Is testing and learning a methodology or a core skill?
Today I was chatting with Irina and Trilly about implementing the skills framework for product managers at NHS England.
Irina had a great idea: she pointed out that the framework didn’t emphasise experimentation enough. There’s a lot of talk about using insights, delivering value and achieving outcomes, but the skills framework we use to shape our roles and assess our performance doesn’t focus on testing and learning.
As currently written, the framework doesn’t give talk about exploring ideas, gathering evidence or learning before proceeding. It’s sort of implicit…but is that enough?
The framework suggests that everything is predetermined or that you can quickly move from A to B. You frame problems, prioritise towards the ‘right’ outcomes, and make evidence-based decisions. All good things. But it assumes the answers exist and your job is just to deliver it well.

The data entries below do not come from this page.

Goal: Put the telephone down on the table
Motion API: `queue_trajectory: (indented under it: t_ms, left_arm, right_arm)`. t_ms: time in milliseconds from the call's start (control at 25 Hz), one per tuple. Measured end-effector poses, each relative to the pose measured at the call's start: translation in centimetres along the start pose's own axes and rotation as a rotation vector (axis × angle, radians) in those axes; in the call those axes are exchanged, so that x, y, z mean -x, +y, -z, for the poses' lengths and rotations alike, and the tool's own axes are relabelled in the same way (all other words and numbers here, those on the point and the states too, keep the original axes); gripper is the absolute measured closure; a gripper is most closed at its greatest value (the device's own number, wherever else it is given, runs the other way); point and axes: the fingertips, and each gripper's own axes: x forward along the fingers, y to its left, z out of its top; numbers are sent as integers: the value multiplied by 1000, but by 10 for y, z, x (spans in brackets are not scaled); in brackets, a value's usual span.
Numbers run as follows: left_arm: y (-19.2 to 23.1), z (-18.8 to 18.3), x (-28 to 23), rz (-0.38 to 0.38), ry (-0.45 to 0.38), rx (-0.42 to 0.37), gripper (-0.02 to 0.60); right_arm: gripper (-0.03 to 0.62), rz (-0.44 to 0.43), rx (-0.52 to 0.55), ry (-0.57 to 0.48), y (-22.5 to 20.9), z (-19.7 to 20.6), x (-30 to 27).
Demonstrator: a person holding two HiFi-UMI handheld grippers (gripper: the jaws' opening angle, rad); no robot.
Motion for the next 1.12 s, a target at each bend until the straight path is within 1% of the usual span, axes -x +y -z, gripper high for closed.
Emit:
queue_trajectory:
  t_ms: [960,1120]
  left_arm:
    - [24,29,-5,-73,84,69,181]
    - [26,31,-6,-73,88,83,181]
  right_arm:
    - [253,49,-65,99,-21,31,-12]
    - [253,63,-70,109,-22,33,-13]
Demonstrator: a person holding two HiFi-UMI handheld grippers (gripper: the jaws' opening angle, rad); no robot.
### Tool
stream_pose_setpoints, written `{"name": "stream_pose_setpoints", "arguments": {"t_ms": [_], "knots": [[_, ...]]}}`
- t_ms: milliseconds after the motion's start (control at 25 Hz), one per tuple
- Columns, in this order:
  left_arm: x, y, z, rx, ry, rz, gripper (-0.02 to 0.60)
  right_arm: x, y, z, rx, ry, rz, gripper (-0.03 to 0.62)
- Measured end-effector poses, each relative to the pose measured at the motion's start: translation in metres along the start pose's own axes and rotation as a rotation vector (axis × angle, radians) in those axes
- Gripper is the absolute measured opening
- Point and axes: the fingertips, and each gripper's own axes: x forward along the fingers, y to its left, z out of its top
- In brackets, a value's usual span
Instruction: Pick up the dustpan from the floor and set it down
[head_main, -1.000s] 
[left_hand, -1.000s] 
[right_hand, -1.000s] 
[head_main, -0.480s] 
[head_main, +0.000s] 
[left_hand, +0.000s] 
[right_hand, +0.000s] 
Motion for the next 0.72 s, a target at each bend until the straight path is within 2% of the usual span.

It made me wonder if we could completely overhaul the skills framework, to allow experimentation and uncertainty to be more present.
What if it emphasised experimentation more than delivery – or at least acknowledged that experimentation is a core discovery mechanism?
Experimentation and adaption is only mentioned in the Agile and Lean section, and only in the context of ways of working. But testing & learning is a mindset you need to embed – it influences how we think about outcomes, what value is, how user insights inform both of those, and more.
Often your job as a product manager is to design the flow and feedback loops that generate the evidence – either in the team or in the product. It’s a holistic approach that applies to every phase and aspect of the work, not only a delivery method.
As you become more strategic, you need to apply methods of learning as well as methods of delivery. I’m not sure the current framework espouses learning enough.
A good team focuses on epistemology – methods of gaining and sharing knowledge – as much as operations.
The uncertainty that teams often face and need to work through is missing too. That’s a gap you’ll need to be able to bridge on day one as a mid-level product manager – and more often as you move up the career ladder.
If Test & Learn is going to work at the policy level, it needs to be reflected in the delivery level too. Theory should be linked to practice; framing theory and practice through shared language creates joins.
Note: A lot of good work has been done to improve the skills framework over the last few years, particularly around creating value for money, managing product outcomes and applying user-centred insights. The adaptation proposed above should build on that work – but may question some realities that informed it.